General in Austrian service (1737–1806)

Count Maximilian Anton Karl Baillet de Latour (Maximilien-Antoine-Charles-Joseph Comte de Baillet de Latour) (14 December 173722 July 1806) was an Austrian general during the French Revolutionary Wars.

== Biography ==
Born at Latour Castle near Virton in the Austrian Netherlands (present-day Belgium), he joined the Austrian Army in 1755 and distinguished himself in the Seven Years' War. In 1772 he married Charlotte-Sophie de Guérin de La Marche (d-1806); their son, Count Theodor Franz Baillet von Latour, was Austrian minister of war during the Revolutions of 1848, and was murdered during the Vienna Uprising. His brother, Count Ludwig Wilhelm Anton Baillet de Latour-Merlemont (1753–1836), was also a general in Austrian service, until 1810, when he resigned, and joined the Grande Armée of Napoleon.

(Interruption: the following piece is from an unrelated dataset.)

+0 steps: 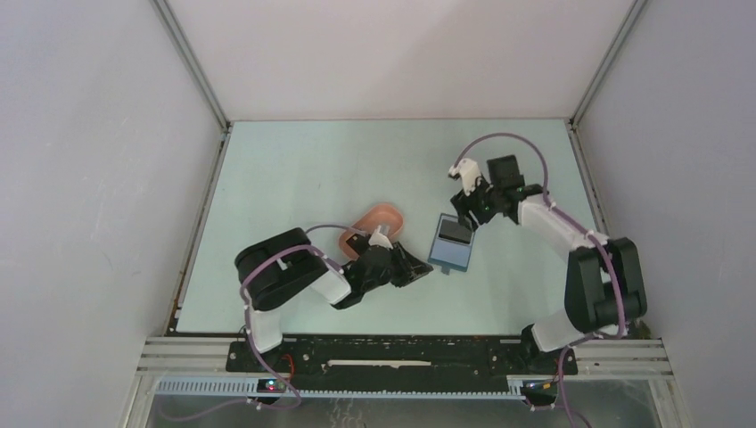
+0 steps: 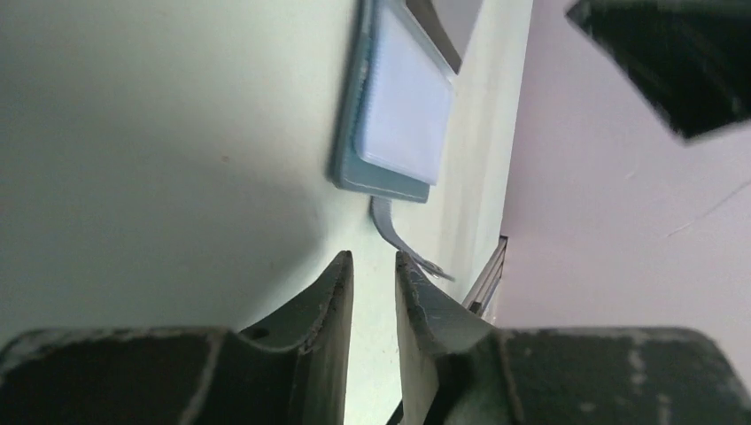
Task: Put the credit cards into the card holder
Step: Insert the credit card into the card holder.
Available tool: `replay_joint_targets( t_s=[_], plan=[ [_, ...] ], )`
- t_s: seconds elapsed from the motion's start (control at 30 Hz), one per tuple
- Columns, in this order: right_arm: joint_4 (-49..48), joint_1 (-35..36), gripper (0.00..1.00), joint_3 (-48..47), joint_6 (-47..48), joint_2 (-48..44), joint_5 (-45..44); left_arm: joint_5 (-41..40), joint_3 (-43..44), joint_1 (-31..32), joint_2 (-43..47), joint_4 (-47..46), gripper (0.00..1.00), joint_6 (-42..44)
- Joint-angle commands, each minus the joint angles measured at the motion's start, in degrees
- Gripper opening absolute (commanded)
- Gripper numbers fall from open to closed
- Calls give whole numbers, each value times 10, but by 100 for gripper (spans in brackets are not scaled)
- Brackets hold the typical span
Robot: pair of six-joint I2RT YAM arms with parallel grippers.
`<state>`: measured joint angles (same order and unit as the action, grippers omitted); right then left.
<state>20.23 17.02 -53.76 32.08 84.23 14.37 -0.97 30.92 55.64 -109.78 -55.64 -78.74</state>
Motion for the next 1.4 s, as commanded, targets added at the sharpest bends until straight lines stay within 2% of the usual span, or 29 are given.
replay_joint_targets(
  t_s=[0.0,0.13,0.27,0.5,0.67,0.8,0.93,1.07,1.17,1.3,1.37],
  plan=[
    [114,-79,70,-105,-48,94,177,-16,-8,17,78,84,30,82],
    [210,-114,71,-208,-39,205,254,-23,-5,43,117,122,38,135],
    [260,-120,71,-266,-31,270,269,-20,-1,60,135,134,41,202],
    [296,-119,68,-295,-16,318,259,-54,-25,66,214,156,43,401],
    [340,-104,60,-304,24,340,251,-100,-49,96,319,177,46,588],
    [356,-72,53,-296,57,331,230,-45,-83,108,355,140,50,752],
    [349,-19,50,-276,80,314,176,18,-115,111,370,113,54,855],
    [336,26,49,-264,99,301,125,57,-140,112,397,120,55,904],
    [317,46,48,-260,100,286,85,53,-161,112,440,137,54,916],
    [276,44,53,-236,98,200,74,22,-201,112,512,122,54,872],
    [247,55,58,-196,116,126,64,-25,-225,112,554,112,54,830]
  ],
)
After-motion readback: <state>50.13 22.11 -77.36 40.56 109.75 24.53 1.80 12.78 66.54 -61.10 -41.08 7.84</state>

Latour achieved the rank of a Generalmajor in 1782. In the course of the 1789 revolt that led to the proclamation of the autonomous United States of Belgium, Latour was elevated to the rank of a Feldmarschall-Leutnant. His troops held the Duchy of Luxembourg and played a significant role in regaining the rebellious provinces by the end of 1790, which earned him the Military Order of Maria Theresa. From 1792 onwards Latour fought as an Austrian commander in the Wars of the First and Second Coalition. In 1796 he was promoted to General of the Cavalry. In 1805 Emperor Francis I of Habsburg appointed him president of the Hofkriegsrat, Latour nevertheless died shortly afterwards in Vienna.